Tanmay Ghai

CR
3papers
81citations
Novelty53%
AI Score25

3 Papers

LGMay 11, 2022
Secure & Private Federated Neuroimaging

Dimitris Stripelis, Umang Gupta, Hamza Saleem et al.

The amount of biomedical data continues to grow rapidly. However, collecting data from multiple sites for joint analysis remains challenging due to security, privacy, and regulatory concerns. To overcome this challenge, we use Federated Learning, which enables distributed training of neural network models over multiple data sources without sharing data. Each site trains the neural network over its private data for some time, then shares the neural network parameters (i.e., weights, gradients) with a Federation Controller, which in turn aggregates the local models, sends the resulting community model back to each site, and the process repeats. Our Federated Learning architecture, MetisFL, provides strong security and privacy. First, sample data never leaves a site. Second, neural network parameters are encrypted before transmission and the global neural model is computed under fully-homomorphic encryption. Finally, we use information-theoretic methods to limit information leakage from the neural model to prevent a curious site from performing model inversion or membership attacks. We present a thorough evaluation of the performance of secure, private federated learning in neuroimaging tasks, including for predicting Alzheimer's disease and estimating BrainAGE from magnetic resonance imaging (MRI) studies, in challenging, heterogeneous federated environments where sites have different amounts of data and statistical distributions.

CRAug 23, 2021
AMPPERE: A Universal Abstract Machine for Privacy-Preserving Entity Resolution Evaluation

Yixiang Yao, Tanmay Ghai, Srivatsan Ravi et al.

Entity resolution is the task of identifying records in different datasets that refer to the same entity in the real world. In sensitive domains (e.g. financial accounts, hospital health records), entity resolution must meet privacy requirements to avoid revealing sensitive information such as personal identifiable information to untrusted parties. Existing solutions are either too algorithmically-specific or come with an implicit trade-off between accuracy of the computation, privacy, and run-time efficiency.
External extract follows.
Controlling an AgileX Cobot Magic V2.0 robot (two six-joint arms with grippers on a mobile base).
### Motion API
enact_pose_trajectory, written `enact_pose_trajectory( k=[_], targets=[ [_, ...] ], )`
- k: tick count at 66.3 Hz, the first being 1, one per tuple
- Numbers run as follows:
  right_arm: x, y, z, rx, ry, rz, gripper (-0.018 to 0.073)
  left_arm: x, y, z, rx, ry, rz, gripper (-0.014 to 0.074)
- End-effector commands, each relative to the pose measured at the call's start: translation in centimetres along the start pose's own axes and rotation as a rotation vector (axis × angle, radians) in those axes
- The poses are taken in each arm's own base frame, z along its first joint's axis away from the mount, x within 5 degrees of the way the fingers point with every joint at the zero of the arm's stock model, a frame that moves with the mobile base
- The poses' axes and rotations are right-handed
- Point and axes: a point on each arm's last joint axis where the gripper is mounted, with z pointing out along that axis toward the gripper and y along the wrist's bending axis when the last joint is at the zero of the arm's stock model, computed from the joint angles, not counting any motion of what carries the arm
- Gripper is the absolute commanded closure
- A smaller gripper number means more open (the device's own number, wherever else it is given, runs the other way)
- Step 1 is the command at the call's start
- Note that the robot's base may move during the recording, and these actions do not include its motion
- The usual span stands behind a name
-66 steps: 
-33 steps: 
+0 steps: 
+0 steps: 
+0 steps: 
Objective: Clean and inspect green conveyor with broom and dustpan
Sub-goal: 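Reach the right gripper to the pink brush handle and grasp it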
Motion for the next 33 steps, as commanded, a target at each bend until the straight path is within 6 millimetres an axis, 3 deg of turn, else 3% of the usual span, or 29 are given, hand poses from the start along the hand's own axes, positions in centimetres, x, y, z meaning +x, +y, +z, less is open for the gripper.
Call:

We propose AMMPERE, an abstract computation model for performing universal privacy-preserving entity resolution. AMPPERE offers abstractions that encapsulate multiple algorithmic and platform-agnostic approaches using variants of Jaccard similarity to perform private data matching and entity resolution. Specifically, we show that two parties can perform entity resolution over their data, without leaking sensitive information. We rigorously compare and analyze the feasibility, performance overhead and privacy-preserving properties of these approaches on the Sharemind multi-party computation (MPC) platform as well as on PALISADE, a lattice-based homomorphic encryption library. The AMPPERE system demonstrates the efficacy of privacy-preserving entity resolution for real-world data while providing a precise characterization of the induced cost of preventing information leakage.

CRAug 7, 2021
Secure Neuroimaging Analysis using Federated Learning with Homomorphic Encryption

Dimitris Stripelis, Hamza Saleem, Tanmay Ghai et al.

Federated learning (FL) enables distributed computation of machine learning models over various disparate, remote data sources, without requiring to transfer any individual data to a centralized location. This results in an improved generalizability of models and efficient scaling of computation as more sources and larger datasets are added to the federation. Nevertheless, recent membership attacks show that private or sensitive personal data can sometimes be leaked or inferred when model parameters or summary statistics are shared with a central site, requiring improved security solutions. In this work, we propose a framework for secure FL using fully-homomorphic encryption (FHE). Specifically, we use the CKKS construction, an approximate, floating point compatible scheme that benefits from ciphertext packing and rescaling. In our evaluation on large-scale brain MRI datasets, we use our proposed secure FL framework to train a deep learning model to predict a person's age from distributed MRI scans, a common benchmarking task, and demonstrate that there is no degradation in the learning performance between the encrypted and non-encrypted federated models.